U.S. stock futures ticked higher Tuesday, pointing to muted gains at the opening bell ahead of manufacturing data that will give fresh insights into the state of the economic recovery.

Futures for the S&P 500 ticked up 0.3%, following a fourth consecutive monthly advance for the broad stocks gauge before the Memorial Day weekend on Friday. Contracts for the Dow Jones Industrial Average rose 0.4% and futures on the technology-focused Nasdaq-100 edged up 0.2%.

Investors have grown more confident that rising inflation won’t lead central banks to unwind stimulus measures, pushing major indexes back toward all-time highs in recent weeks. Data showing a jump in U.S. inflation had prompted markets to stutter earlier in May. The S&P 500 closed Friday at its third-highest level in history.

“The market is relatively sanguine about the inflationary pressure building,” said Brian O’Reilly, head of market strategy for Mediolanum International Funds. “It is still a liquidity-driven equity market that is brushing off any bit of bad news,” he added, pointing to President Biden’s $6 trillion budget plan as the potential catalyst for further gains.

Valuations look high and stocks could pull back in the third quarter, Mr. O’Reilly said. But he doesn’t expect a severe selloff, and said technology is the only sector where he is concerned about prices being elevated compared with earnings.

Due at 10 a.m. ET, the Institute for Supply Management’s survey of purchasing managers at U.S. factories is expected to show activity expanded at a solid clip in May. Manufacturers are struggling to keep up with demand amid material shortages, high commodity prices, transportation bottlenecks and hiring difficulties.

In the bond market, yields on 10-year Treasury notes rose to 1.620%, from 1.592% Friday. Yields, which rise when bond prices fall, have waffled around the 1.6% mark since mid-April.

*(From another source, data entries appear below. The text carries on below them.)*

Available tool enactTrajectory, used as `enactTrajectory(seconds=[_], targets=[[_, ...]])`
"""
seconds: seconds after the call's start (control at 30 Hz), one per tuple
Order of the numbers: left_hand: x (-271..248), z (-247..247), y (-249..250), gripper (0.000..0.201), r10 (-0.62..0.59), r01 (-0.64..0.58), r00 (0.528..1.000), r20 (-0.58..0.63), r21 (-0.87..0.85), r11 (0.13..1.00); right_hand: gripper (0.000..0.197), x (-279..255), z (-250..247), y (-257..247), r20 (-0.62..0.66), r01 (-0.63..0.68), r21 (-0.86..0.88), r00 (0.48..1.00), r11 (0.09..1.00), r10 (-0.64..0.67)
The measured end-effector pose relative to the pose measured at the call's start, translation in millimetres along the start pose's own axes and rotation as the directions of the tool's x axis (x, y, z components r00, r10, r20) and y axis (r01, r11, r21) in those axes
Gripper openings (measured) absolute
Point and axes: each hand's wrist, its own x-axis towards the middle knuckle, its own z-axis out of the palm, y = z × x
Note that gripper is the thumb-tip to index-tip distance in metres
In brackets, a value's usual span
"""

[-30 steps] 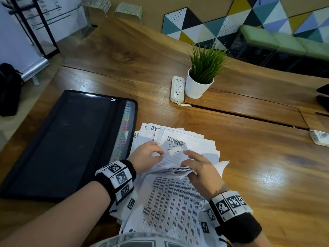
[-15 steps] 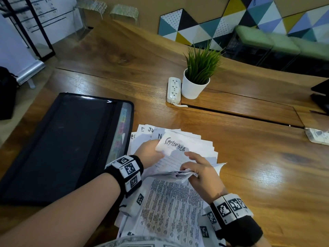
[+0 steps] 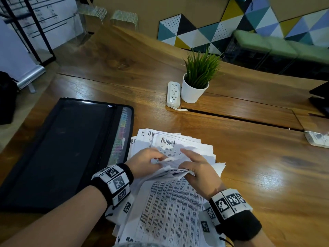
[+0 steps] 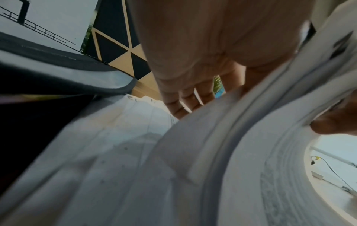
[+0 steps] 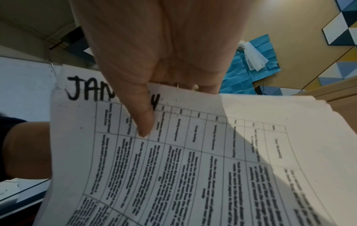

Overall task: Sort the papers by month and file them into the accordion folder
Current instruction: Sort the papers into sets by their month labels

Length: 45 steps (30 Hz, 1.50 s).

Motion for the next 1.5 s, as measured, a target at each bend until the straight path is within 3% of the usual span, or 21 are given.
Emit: enactTrajectory(seconds=[0.1, 0.17, 0.23, 0.3, 0.4, 0.47, 0.57, 0.67, 0.73, 0.9, 1.13, 1.3, 1.43, 1.5], targets=[[1, -4, 1, 0.043, -0.038, 0.034, 0.999, -0.023, -0.148, 0.988, 0.027, 1, -3, 0, 0.049, -0.017, 0.002, 0.999, 1.0, 0.017], [-1, -5, -3, 0.054, -0.153, 0.119, 0.984, -0.09, -0.304, 0.945, 0.028, -1, -3, 0, 0.037, -0.027, 0.012, 0.999, 1.0, 0.027], [0, -3, -8, 0.051, -0.256, 0.188, 0.955, -0.149, -0.36, 0.914, 0.028, -4, 0, 1, 0.014, -0.043, 0.034, 0.999, 0.999, 0.042], [1, 1, -10, 0.043, -0.283, 0.199, 0.945, -0.166, -0.396, 0.896, 0.029, -8, 3, 2, -0.021, -0.037, 0.069, 0.999, 0.997, 0.039], [7, 4, -14, 0.056, -0.313, 0.214, 0.934, -0.172, -0.433, 0.875, 0.032, -11, 4, 3, -0.052, -0.023, 0.103, 0.998, 0.994, 0.029], [11, 5, -18, 0.053, -0.334, 0.232, 0.925, -0.181, -0.429, 0.873, 0.036, -11, 2, 3, -0.061, -0.018, 0.131, 0.998, 0.991, 0.027], [14, 3, -28, 0.021, -0.307, 0.226, 0.924, -0.227, -0.323, 0.919, 0.032, -9, -2, 3, -0.03, -0.029, 0.145, 0.999, 0.989, 0.034], [11, -4, -36, 0.011, -0.279, 0.183, 0.91, -0.307, -0.304, 0.935, 0.034, -6, -4, 3, 0.008, -0.038, 0.147, 0.999, 0.988, 0.037], [9, -8, -36, 0.01, -0.273, 0.171, 0.905, -0.327, -0.306, 0.936, 0.035, -4, -4, 3, 0.001, -0.025, 0.149, 1.0, 0.989, 0.026], [5, -9, -27, 0.012, -0.21, 0.113, 0.954, -0.214, -0.392, 0.913, 0.034, 0, 0, 0, -0.016, 0.002, 0.125, 1.0, 0.992, 0.0], [4, -9, -26, 0.05, -0.206, 0.086, 0.959, -0.194, -0.494, 0.865, 0.03, 9, -8, -1, 0.02, 0.038, 0.039, 0.999, 0.998, -0.039], [6, -2, -23, 0.031, -0.205, 0.082, 0.96, -0.189, -0.513, 0.854, 0.028, 14, -9, 6, 0.085, 0.009, 0.059, 0.996, 0.998, -0.014], [9, -1, -30, 0.013, -0.241, 0.091, 0.949, -0.202, -0.557, 0.826, 0.025, 11, -6, 11, 0.031, 0.053, 0.088, 0.998, 0.995, -0.056], [9, -1, -33, 0.031, -0.224, 0.071, 0.951, -0.212, -0.557, 0.827, 0.025, 7, -3, 12, -0.013, 0.057, 0.05, 0.998, 0.997, -0.056]])
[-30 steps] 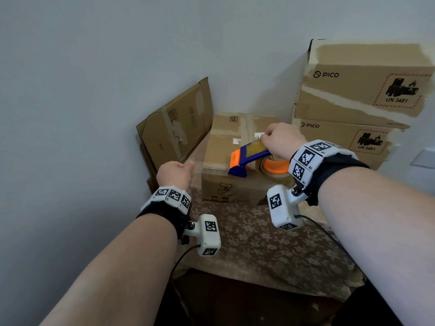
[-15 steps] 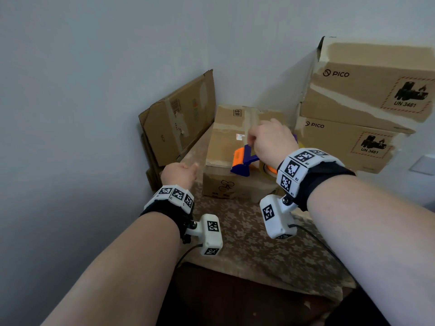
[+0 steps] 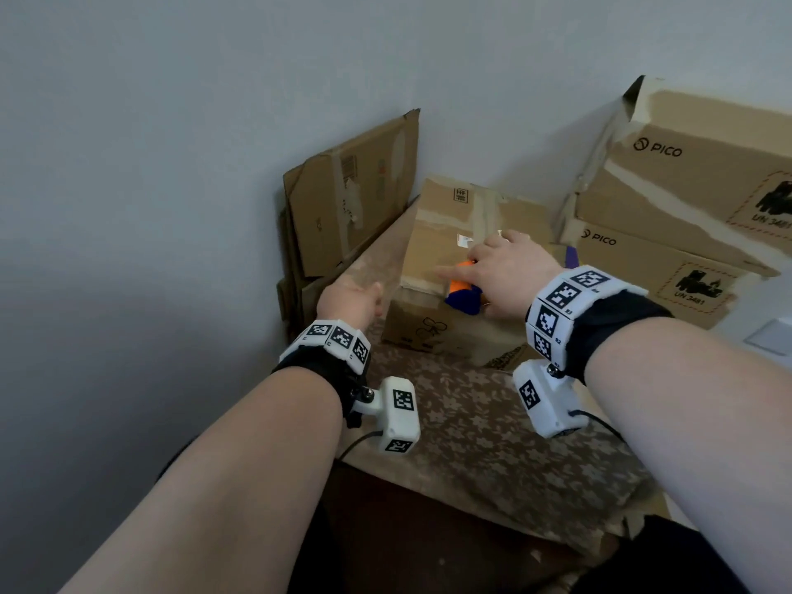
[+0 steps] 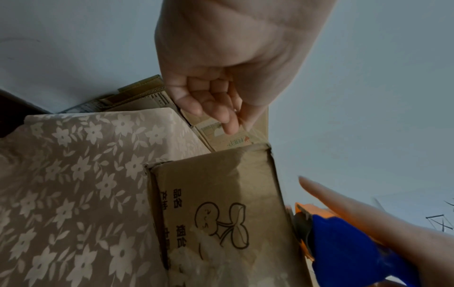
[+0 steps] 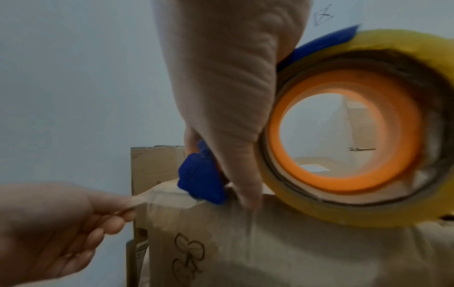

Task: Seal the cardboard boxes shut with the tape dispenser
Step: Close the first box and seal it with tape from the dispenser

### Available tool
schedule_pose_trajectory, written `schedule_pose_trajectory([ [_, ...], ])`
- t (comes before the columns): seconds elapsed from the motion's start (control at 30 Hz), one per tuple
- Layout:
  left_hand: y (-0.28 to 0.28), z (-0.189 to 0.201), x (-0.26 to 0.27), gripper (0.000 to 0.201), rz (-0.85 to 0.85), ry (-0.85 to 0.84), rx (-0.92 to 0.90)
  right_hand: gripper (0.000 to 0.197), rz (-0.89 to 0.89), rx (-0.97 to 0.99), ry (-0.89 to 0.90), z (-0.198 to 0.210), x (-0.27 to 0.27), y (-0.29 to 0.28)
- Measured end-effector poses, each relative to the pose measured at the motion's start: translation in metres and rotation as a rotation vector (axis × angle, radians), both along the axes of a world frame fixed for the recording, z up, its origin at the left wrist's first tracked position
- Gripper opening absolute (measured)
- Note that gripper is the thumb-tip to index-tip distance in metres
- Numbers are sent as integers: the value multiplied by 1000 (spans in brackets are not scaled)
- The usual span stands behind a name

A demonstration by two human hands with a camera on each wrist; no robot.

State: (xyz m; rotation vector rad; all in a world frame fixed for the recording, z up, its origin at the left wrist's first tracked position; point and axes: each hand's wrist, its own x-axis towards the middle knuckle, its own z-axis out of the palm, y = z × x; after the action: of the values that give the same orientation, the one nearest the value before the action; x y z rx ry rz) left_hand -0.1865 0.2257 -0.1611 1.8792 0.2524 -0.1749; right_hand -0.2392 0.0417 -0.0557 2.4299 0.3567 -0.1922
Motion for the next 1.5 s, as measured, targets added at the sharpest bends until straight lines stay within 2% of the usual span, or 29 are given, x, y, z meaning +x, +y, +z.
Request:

Brent-crude futures, the benchmark in international energy markets, rose 1.5% to $70.34 a barrel, putting them on track to close above $70 for the first time since May 2019. Prices have been bolstered by a decline in global stockpiles of oil that ballooned in the early stages of the pandemic.

Members of the Organization of the Petroleum Exporting Countries and their allies are due to meet Tuesday to decide whether to press ahead with a series of monthly production hikes.

The cartel will likely add 350,000 barrels a day of output in June and 441,000 a day in July, along with an additional boost by Saudi Arabia, Helima Croft, head of commodity strategy at RBC Capital Markets, wrote in a note. Saudi is cautious about quickly bringing back production, given the high coronavirus counts in India and Japan and the potential for a rise in Iranian oil exports later this year, she said.

The S&P 500 closed Friday at its third-highest level in history.

The S&P 500 closed Friday at its third-highest level in history.

Photo: Mark Lennihan/Associated Press

In overseas markets, the Stoxx Europe 600 rose 0.9%, putting the pan-continental stocks gauge on track to close at a record. Volkswagen added 4.1% and Porsche Automobil more than 5%.

In Asia, the Shanghai Composite Index rose nearly 0.3% by the close, and Japan’s Nikkei 225 ticked down 0.2%.